YOUR ASSIGNMENT :: Copy out exactly the lines below that run from the one holding "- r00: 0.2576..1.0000" to the one holding "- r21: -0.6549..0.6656", keeping both of those lines and no others.

================

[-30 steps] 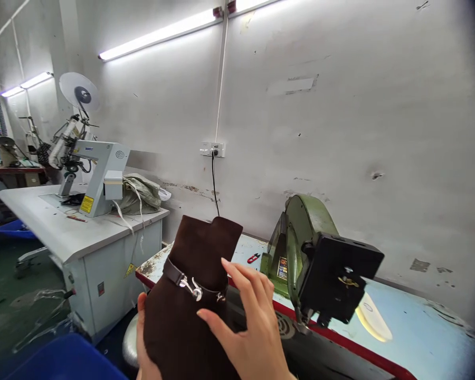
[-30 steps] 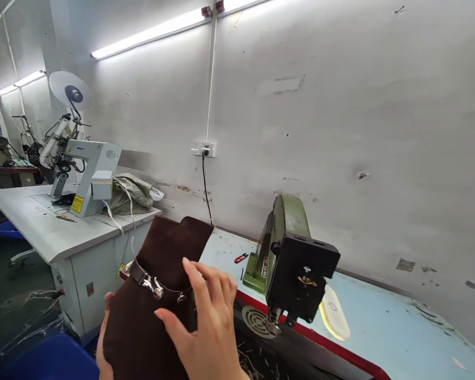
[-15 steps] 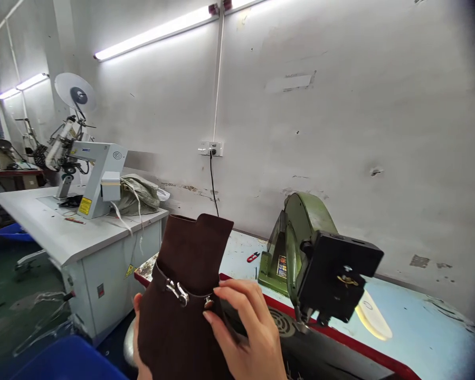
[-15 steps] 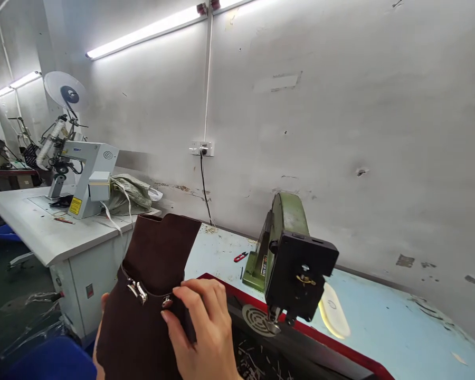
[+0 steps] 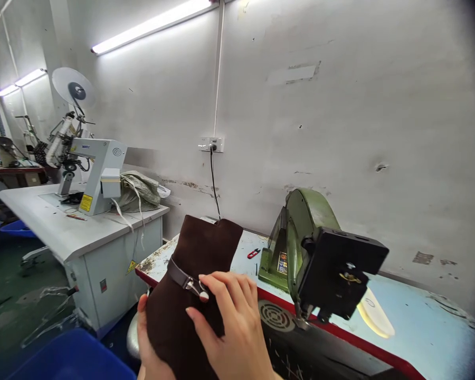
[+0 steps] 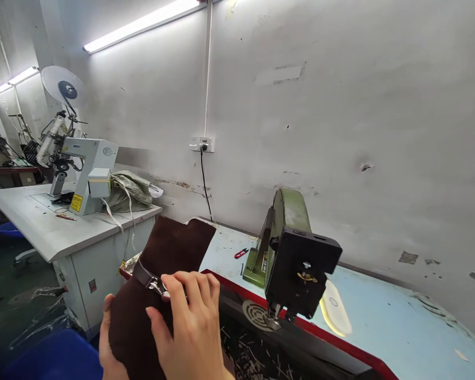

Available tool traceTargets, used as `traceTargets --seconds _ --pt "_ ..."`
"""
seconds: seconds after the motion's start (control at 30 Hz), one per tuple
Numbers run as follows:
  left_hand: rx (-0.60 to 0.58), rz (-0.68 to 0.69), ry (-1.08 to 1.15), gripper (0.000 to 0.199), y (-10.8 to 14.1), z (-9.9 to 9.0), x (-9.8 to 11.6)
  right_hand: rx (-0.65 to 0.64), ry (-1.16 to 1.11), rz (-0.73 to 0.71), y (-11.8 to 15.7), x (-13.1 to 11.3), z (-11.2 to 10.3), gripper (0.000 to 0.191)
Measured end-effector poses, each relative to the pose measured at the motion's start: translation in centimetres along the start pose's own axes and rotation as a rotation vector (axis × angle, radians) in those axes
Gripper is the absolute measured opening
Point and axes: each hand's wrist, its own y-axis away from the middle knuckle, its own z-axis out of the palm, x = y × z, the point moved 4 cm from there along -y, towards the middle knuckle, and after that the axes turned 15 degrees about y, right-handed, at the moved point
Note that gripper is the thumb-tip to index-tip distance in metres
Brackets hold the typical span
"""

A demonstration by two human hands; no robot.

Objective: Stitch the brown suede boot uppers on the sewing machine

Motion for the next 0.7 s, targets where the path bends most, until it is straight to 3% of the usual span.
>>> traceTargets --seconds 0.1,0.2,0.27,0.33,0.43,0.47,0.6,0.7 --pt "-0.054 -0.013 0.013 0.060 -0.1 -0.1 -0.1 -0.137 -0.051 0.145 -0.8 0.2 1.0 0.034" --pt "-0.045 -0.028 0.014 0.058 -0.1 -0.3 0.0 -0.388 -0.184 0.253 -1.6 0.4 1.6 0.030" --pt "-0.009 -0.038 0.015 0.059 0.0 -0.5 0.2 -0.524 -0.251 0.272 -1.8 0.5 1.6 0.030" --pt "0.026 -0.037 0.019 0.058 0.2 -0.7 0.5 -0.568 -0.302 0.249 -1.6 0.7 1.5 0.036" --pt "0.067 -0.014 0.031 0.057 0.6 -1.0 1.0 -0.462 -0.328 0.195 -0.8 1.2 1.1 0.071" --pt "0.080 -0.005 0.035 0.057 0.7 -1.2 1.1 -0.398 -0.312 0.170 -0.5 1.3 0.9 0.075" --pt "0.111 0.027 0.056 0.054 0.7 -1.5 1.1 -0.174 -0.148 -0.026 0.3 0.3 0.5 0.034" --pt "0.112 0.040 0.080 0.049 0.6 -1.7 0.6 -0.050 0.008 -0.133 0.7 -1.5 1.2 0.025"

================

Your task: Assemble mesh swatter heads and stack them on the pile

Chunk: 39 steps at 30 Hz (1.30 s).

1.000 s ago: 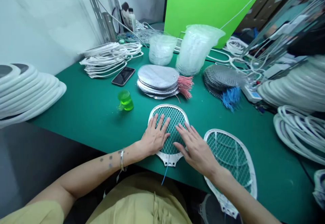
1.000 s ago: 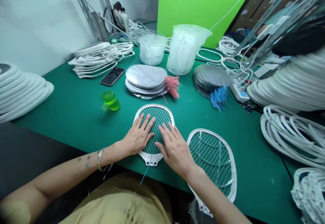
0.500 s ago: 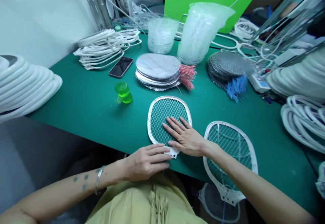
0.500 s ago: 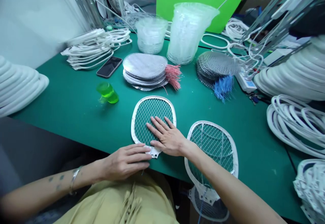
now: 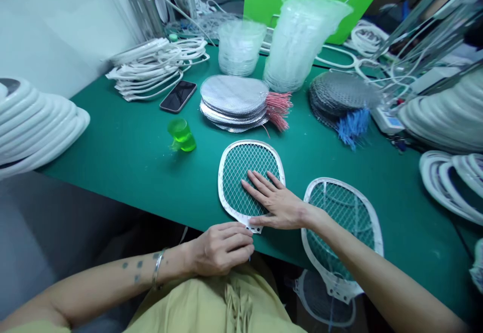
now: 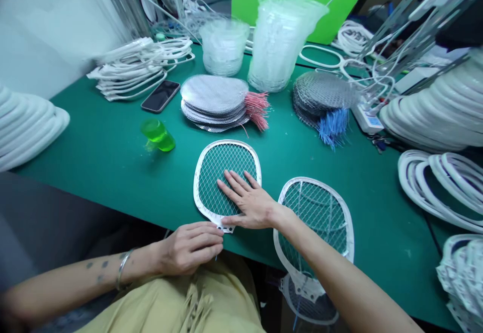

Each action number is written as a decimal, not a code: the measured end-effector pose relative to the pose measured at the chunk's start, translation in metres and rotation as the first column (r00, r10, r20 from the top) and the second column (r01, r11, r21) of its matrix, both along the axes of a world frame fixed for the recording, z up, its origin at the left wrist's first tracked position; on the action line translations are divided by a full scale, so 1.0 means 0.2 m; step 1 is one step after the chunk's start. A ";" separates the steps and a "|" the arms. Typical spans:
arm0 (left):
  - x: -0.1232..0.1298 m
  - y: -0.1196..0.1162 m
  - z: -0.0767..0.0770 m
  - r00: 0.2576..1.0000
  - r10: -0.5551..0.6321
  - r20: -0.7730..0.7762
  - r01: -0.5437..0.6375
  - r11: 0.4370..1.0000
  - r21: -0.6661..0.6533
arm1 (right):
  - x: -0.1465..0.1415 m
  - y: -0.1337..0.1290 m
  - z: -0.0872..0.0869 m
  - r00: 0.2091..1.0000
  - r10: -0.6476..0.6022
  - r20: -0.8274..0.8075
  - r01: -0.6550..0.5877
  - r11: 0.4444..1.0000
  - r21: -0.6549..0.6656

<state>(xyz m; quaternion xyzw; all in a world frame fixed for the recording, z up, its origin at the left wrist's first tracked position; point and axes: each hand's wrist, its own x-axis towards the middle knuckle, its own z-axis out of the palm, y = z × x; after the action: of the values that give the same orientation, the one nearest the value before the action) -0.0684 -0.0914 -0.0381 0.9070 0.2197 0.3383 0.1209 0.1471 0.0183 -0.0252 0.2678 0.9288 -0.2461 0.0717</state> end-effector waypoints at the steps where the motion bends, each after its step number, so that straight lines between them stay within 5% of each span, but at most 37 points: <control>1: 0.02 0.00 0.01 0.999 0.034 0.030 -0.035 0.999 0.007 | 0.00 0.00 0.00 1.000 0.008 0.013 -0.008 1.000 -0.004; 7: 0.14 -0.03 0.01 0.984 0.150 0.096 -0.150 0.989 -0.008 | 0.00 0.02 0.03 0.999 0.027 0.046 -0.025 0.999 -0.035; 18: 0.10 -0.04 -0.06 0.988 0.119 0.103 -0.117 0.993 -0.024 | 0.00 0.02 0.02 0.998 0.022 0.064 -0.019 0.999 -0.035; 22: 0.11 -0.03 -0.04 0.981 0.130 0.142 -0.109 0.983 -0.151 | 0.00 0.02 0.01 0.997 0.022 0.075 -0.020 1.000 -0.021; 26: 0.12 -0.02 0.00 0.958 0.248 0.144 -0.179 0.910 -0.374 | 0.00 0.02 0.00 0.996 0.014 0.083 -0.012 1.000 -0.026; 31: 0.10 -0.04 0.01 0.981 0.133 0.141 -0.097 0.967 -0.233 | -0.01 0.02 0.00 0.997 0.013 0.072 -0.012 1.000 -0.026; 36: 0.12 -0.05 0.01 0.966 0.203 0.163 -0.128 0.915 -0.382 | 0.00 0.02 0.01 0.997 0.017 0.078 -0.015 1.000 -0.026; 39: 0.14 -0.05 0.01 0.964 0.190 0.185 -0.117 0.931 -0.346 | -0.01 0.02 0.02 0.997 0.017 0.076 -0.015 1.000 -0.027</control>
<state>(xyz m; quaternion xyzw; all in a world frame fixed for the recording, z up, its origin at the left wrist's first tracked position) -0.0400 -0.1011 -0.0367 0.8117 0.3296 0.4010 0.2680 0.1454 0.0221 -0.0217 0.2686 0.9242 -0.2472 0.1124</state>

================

OUTPUT OF THE EXERCISE ::
  - r00: 0.2576..1.0000
  - r10: -0.5551..0.6321
  - r20: -0.7730..0.7762
  - r01: -0.5437..0.6375
  - r11: 0.4370..1.0000
  - r21: -0.6661..0.6533
arm1 (right):
  - x: -0.1465..0.1415 m
  - y: -0.1337..0.1290 m
  - z: -0.0872..0.0869 m
  - r00: 0.2091..1.0000
  - r10: -0.6476..0.6022
  - r20: -0.8274..0.8075
  - r01: -0.6550..0.5877
  - r11: 0.4444..1.0000
  - r21: -0.6549..0.6656

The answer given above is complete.